= Ecosphere (planetary) =

Planetary closed ecological system

A view of the Earth's ecosphere

An ecosphere is a closed ecological system for a planet. In this global ecosystem, the various forms of energy and matter that constitute a given planet interact on a continual basis. The forces of the four Fundamental interactions cause the various forms of matter to settle into identifiable layers. These layers are referred to as component spheres with the type and extent of each component sphere varying significantly from one particular ecosphere to another. Component spheres that represent a significant portion of an ecosphere are referred to as primary component spheres. For instance, Earth's ecosphere consists of five primary component spheres: the Geosphere, Hydrosphere, Biosphere, Atmosphere, and Magnetosphere.

==Types of component spheres==

===Geosphere===

The layer of an ecosphere that exists at a Terrestrial planet's Center of mass and which extends radially outward until ending in a solid and spherical layer known as the Crust (geology).
This includes rocks and minerals that are present on the Earth as well as parts of soil and skeletal remains of animals that have become fossilized over the years. This is all about process how rocks metamorphosize. They go through solids to weathered to washing away and back to being buried and resurrected. The primary agent driving these processes is the movement of Earth's tectonic plates, which creates mountains, volcanoes, and ocean basins.

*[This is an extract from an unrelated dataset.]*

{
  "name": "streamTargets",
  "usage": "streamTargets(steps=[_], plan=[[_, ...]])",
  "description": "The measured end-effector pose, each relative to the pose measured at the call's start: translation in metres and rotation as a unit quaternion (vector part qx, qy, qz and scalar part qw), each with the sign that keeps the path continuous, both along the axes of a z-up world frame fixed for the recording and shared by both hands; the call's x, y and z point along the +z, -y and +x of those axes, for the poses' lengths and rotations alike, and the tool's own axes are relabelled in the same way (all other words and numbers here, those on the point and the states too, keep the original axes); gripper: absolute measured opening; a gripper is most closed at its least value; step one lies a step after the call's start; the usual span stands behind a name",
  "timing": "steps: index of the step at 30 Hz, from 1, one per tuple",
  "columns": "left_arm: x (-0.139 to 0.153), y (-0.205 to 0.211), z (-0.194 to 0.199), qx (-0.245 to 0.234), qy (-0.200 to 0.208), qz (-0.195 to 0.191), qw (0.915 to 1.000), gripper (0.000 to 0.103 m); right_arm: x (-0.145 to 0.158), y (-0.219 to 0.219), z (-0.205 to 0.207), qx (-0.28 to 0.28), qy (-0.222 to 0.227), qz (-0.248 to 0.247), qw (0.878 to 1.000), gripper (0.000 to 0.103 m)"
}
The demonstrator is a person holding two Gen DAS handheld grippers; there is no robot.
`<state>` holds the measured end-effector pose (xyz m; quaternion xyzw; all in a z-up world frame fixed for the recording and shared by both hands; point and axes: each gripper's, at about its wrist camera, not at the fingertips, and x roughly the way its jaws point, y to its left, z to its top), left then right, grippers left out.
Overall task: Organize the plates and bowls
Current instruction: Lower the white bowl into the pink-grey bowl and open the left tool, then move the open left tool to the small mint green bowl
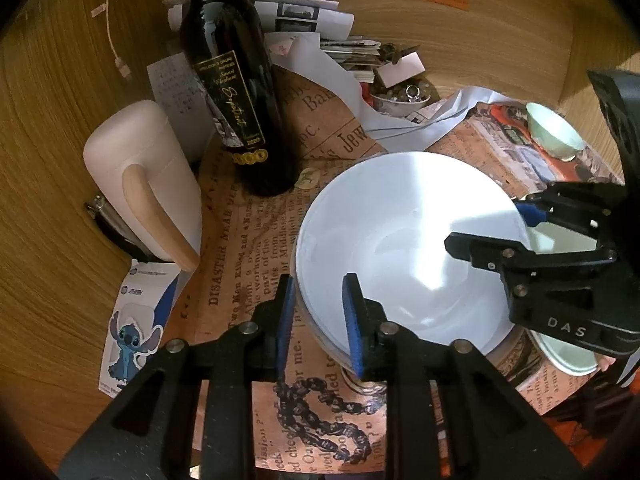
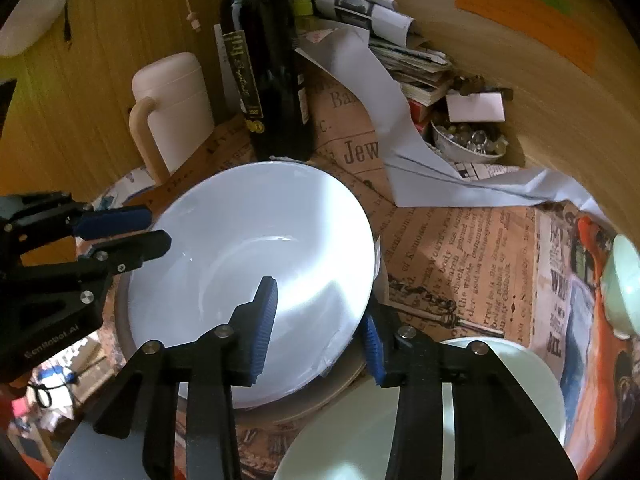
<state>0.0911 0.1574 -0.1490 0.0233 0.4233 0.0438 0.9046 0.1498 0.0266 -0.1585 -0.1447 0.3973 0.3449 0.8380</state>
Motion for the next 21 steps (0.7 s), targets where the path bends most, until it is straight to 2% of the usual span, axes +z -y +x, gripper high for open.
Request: streamTargets(steps=[4, 5, 6, 7, 10, 14, 17, 21], plan=[[0.009, -0.001, 0.002, 0.003, 0.010, -0.008, 0.9999, 0.025, 0.006, 0.009, 0.005, -0.010, -0.010, 0.030, 0.999, 0.040], [0.013, 0.001, 0.002, 0.003, 0.015, -0.009, 0.9998, 0.028, 0.008, 0.012, 0.007, -0.013, -0.011, 0.036, 0.999, 0.045], [0.018, 0.003, 0.002, 0.002, 0.022, -0.010, 0.9997, 0.037, 0.010, 0.015, 0.008, -0.019, -0.006, 0.041, 0.999, 0.049], [0.023, 0.005, 0.001, 0.001, 0.029, -0.010, 0.9995, 0.049, 0.015, 0.020, 0.008, -0.030, 0.008, 0.047, 0.998, 0.058], [0.039, 0.013, -0.002, -0.005, 0.063, -0.011, 0.9979, 0.067, 0.031, 0.038, 0.005, -0.052, 0.047, 0.066, 0.995, 0.069], [0.057, 0.029, 0.003, -0.020, 0.088, -0.013, 0.9958, 0.076, 0.051, 0.066, 0.010, -0.077, 0.074, 0.089, 0.990, 0.078], [0.069, 0.042, 0.010, -0.034, 0.103, -0.022, 0.9939, 0.088, 0.063, 0.088, 0.014, -0.099, 0.088, 0.102, 0.986, 0.081], [0.079, 0.062, 0.024, -0.050, 0.120, -0.031, 0.9910, 0.090, 0.077, 0.126, 0.023, -0.139, 0.112, 0.111, 0.978, 0.083]])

The inner core of the Earth contains liquid iron, which is an important factor in the geosphere as well as the magnetosphere.

===Hydrosphere===

The total mass of water, regardless of phase (e.g. liquid, solid, gas), that exists within an ecosphere. It's possible for the hydrosphere to be highly distributed throughout other component spheres such as the geosphere and atmosphere. There are about 1.4 billion km^{3} of water on Earth. That includes liquid water in the ocean, lakes, and rivers. It includes frozen water in snow, ice, and glaciers, and water that's underground in soils and rocks. It also includes water that is in the atmosphere as clouds and vapor. Water is always on the move changing from a solid to vapor to ice and back to water. Water stays on the Earth for various amounts of time. It can be minutes, days or years and it doesn't have any set schedule. A drop of water can be in the ocean for years, or evaporate after a few days. Water is constantly changing and moving forms. Climate change can alter the life of a drop of water. With global warming, water evaporates faster and the cycle keeps moving at faster rates. The key here is the water cycle and how this works on a daily basis.

===Biosphere===

All living organisms that exist within a given ecosphere. J.B. Lamarck defined the term biosphere. When modern biologists mention the biosphere they usually mean the best part of the Earth's crust, which is the lithosphere and hydrosphere, and of the lower parts of the Earth's lower parts, which is the troposphere. All these together and the living organisms make up the biosphere. Other authorities go further and define the biosphere as " the space of our planet that is taken up by living beings" or as " that part of the Earth's crust, of its hydrosphere and atmosphere, that builds the environment for life".

===Atmosphere===

The layer of an ecosphere that exists as a gas. The atmosphere is the most distant component sphere of matter from the planet's Center of mass, beyond which is Outer space.

The whole mass of air surrounding the Earth, the density of the atmosphere decreases outward, which pushes the oxygen inward allowing humans to breathe without consequence. The general circulation of the atmosphere is defined as the zonally and temporally averaged wind and temperature fields.

===Magnetosphere===

The magnetic field of an ecosphere along with the charged particles that are being controlled by that magnetic field.

The Earth is one large magnet that is continuously subjected to plasma flow. The plasma flow is the solar wind that is propelled from the Sun. The interaction between solar wind and geomagnetic field eventually combine to result in the formation of an electrical current layer, which is called the magnetopause. This electric current layer confines the Earth's magnetic field. The region in which the magnetopause is enclosed in is known as the magnetosphere.